## Work required
This exercise calls for copying every line below that holds the word "several".

[Data extracted from a collection]

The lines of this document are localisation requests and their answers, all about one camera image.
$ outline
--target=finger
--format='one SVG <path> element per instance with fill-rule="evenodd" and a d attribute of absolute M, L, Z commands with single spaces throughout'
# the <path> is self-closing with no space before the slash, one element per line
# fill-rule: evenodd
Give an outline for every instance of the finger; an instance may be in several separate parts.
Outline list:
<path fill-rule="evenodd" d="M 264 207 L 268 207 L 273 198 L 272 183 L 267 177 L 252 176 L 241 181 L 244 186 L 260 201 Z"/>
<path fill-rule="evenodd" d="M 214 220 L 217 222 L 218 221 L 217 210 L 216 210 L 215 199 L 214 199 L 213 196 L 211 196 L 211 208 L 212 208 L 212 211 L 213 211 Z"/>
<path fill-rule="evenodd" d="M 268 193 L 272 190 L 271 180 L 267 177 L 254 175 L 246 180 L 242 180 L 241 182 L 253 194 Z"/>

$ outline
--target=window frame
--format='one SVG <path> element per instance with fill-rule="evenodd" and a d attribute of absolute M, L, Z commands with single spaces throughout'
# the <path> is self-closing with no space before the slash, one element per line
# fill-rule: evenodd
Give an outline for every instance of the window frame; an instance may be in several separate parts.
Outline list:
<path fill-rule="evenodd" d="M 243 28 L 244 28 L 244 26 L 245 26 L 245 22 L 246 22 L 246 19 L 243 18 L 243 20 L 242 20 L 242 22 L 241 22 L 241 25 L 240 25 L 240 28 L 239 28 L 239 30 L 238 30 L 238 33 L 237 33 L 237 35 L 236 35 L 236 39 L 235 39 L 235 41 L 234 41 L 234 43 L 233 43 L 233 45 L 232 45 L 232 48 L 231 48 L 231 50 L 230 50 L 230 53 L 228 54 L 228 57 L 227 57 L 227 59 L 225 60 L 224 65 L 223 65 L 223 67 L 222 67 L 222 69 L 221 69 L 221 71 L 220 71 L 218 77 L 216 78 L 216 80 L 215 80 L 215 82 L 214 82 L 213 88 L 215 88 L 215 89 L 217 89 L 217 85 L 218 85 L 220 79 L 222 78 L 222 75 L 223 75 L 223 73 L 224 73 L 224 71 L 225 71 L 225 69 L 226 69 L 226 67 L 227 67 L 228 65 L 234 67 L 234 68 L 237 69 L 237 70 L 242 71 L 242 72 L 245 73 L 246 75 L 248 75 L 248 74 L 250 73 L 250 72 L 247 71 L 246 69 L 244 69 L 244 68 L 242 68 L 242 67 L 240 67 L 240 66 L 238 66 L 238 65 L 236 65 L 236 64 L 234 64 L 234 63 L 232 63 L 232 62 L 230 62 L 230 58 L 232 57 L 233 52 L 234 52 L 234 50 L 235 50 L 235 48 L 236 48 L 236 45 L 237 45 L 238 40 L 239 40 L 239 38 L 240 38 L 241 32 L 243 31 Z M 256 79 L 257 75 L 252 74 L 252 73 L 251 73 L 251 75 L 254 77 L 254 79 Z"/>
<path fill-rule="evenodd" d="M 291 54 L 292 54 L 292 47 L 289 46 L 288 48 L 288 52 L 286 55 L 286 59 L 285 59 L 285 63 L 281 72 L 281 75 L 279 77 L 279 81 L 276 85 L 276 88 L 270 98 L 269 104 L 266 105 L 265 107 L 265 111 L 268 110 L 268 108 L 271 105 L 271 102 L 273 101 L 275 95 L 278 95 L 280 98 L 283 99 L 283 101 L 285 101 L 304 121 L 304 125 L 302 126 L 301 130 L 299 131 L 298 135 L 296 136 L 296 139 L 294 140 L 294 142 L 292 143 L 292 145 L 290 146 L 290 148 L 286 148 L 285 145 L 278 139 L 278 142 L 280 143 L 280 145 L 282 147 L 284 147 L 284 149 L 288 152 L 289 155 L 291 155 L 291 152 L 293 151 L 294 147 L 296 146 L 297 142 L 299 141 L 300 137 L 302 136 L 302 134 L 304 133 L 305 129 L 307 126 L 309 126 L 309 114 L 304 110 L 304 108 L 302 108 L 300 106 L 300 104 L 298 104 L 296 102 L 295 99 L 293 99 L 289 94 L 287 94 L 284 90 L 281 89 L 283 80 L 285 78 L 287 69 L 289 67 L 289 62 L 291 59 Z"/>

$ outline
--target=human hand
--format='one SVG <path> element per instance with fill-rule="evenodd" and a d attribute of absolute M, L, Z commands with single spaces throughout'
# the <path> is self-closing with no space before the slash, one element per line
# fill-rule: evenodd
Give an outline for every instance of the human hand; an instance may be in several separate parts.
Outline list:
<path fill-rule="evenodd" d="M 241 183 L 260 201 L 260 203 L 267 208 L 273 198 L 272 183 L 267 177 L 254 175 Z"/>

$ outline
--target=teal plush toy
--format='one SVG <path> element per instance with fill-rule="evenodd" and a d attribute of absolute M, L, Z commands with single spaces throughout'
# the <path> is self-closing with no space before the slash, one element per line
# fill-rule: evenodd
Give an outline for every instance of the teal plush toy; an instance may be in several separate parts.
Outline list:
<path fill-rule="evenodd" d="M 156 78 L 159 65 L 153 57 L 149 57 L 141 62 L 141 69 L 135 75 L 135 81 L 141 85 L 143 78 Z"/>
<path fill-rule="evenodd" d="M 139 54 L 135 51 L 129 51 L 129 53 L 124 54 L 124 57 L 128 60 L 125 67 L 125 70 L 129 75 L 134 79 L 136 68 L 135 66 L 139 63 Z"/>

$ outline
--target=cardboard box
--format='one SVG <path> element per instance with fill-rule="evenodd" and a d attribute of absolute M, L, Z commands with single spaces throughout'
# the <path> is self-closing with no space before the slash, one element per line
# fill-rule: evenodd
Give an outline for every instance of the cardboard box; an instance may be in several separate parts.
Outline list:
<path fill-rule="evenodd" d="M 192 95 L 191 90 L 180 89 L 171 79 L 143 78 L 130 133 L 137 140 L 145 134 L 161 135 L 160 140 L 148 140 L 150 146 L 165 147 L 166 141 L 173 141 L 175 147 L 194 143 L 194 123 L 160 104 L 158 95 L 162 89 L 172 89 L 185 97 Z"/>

## Answer to this problem
Give an outline for every instance of the finger; an instance may be in several separate parts.
Give an outline for every instance of the window frame; an instance may be in several separate parts.
Give an outline for every instance of the human hand; an instance may be in several separate parts.
Give an outline for every instance of the teal plush toy; an instance may be in several separate parts.
Give an outline for every instance of the cardboard box; an instance may be in several separate parts.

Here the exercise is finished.